● YOUR OBJECTIVE
Please find every line below that includes "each" and report how many there are. Nothing else is needed.

● DATA SECTION

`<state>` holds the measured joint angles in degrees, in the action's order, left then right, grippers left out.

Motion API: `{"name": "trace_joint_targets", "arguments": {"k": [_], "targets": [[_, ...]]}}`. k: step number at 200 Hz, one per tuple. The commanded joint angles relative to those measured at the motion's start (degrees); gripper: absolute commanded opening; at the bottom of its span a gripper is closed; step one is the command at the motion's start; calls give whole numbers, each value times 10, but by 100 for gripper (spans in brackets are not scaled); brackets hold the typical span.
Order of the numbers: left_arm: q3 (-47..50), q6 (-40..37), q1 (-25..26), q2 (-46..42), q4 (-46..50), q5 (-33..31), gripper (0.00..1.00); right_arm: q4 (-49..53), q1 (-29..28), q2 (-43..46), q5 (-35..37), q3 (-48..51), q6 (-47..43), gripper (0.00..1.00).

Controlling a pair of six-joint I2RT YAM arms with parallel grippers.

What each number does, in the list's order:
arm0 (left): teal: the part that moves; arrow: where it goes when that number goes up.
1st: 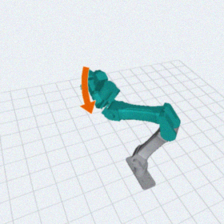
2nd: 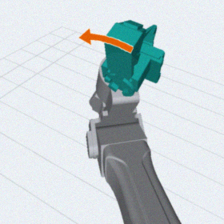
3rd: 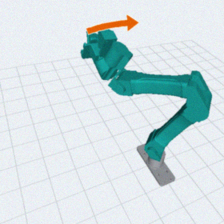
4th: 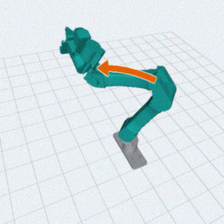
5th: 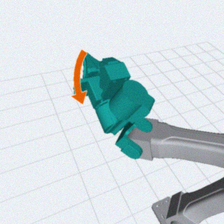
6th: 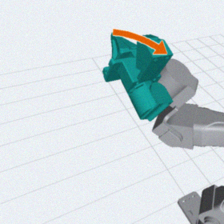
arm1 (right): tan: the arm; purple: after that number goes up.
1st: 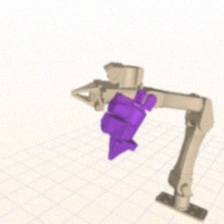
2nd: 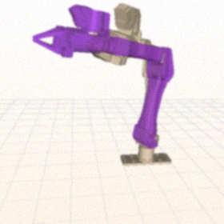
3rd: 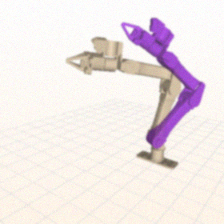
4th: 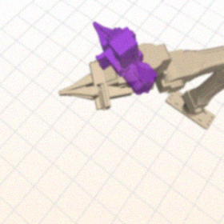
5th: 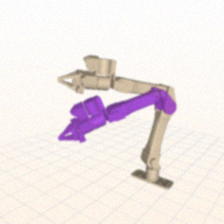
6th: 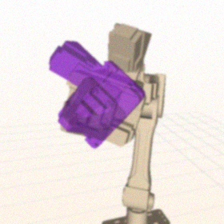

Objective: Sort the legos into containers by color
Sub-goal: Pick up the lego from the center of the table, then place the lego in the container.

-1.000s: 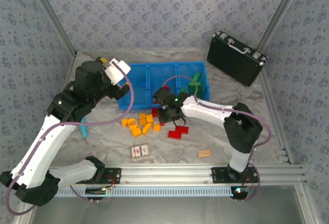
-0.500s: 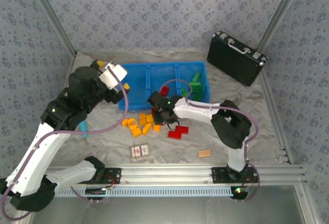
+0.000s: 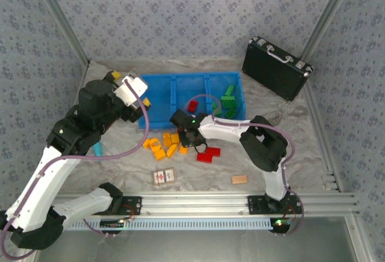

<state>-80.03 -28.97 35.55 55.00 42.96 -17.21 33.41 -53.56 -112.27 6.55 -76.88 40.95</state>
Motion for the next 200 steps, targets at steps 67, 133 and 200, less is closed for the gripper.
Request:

● EXERCISE OUTPUT
2